**Problem description**:
Return verbatim every line from the first line of the data below to the line that contains "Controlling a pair", inclusive, and no further.
Collected data Start Marker
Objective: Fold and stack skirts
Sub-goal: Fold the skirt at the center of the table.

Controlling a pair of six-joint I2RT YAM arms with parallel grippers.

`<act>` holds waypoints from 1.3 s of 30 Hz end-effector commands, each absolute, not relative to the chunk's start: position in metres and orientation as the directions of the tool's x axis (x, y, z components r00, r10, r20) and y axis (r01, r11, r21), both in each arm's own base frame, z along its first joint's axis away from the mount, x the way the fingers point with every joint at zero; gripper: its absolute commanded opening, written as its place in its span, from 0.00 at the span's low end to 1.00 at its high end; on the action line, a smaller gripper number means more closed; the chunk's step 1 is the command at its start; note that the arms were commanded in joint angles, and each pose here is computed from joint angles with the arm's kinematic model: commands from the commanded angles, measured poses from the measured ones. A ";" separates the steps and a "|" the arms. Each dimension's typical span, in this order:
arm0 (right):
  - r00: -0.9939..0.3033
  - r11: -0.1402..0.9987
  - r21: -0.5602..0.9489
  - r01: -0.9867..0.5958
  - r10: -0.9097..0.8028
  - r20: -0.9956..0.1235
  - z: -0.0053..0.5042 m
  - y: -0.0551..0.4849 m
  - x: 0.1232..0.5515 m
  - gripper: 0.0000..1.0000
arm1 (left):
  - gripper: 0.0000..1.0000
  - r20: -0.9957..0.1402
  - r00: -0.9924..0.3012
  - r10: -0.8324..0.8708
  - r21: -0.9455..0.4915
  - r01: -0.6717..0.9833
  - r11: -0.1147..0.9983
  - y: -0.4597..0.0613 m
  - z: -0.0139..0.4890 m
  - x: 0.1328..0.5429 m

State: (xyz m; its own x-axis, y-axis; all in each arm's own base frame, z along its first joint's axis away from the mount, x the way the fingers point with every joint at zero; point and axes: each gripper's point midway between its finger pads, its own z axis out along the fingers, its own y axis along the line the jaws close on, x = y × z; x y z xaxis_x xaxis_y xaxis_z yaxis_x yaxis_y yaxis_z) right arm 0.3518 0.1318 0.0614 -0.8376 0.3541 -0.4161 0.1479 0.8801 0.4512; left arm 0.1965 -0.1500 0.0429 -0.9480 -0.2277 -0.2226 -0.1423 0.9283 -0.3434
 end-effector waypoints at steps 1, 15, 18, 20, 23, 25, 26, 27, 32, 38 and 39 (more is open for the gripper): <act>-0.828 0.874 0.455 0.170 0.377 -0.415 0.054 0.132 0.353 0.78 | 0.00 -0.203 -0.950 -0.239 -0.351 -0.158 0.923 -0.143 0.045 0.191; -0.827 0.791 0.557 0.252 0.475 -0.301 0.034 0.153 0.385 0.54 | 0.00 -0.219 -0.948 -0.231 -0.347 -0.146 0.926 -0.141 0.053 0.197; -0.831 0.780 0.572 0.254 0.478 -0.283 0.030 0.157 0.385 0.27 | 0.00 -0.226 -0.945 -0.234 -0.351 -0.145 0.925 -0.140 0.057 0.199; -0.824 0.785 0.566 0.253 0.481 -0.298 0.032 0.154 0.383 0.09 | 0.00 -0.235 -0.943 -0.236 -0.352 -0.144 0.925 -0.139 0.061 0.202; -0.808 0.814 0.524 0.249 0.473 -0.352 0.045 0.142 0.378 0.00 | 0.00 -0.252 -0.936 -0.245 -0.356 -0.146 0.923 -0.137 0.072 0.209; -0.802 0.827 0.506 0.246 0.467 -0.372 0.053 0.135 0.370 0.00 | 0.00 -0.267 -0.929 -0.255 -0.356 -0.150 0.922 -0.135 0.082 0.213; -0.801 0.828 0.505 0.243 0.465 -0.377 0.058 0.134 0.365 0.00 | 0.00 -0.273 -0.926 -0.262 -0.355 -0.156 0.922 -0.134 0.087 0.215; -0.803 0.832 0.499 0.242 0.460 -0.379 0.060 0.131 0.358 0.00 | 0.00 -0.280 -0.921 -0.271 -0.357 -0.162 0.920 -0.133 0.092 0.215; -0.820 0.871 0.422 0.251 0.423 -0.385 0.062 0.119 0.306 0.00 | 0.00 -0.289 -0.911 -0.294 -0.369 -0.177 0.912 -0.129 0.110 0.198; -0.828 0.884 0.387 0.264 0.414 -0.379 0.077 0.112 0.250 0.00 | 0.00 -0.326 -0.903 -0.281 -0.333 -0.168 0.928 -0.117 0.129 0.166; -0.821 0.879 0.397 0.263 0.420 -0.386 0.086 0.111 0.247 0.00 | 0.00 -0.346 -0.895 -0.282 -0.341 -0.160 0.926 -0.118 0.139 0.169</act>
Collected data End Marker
**Answer below**:
Objective: Fold and stack skirts
Sub-goal: Fold the skirt at the center of the table.

Controlling a pair of six-joint I2RT YAM arms with parallel grippers.

This concludes the exercise.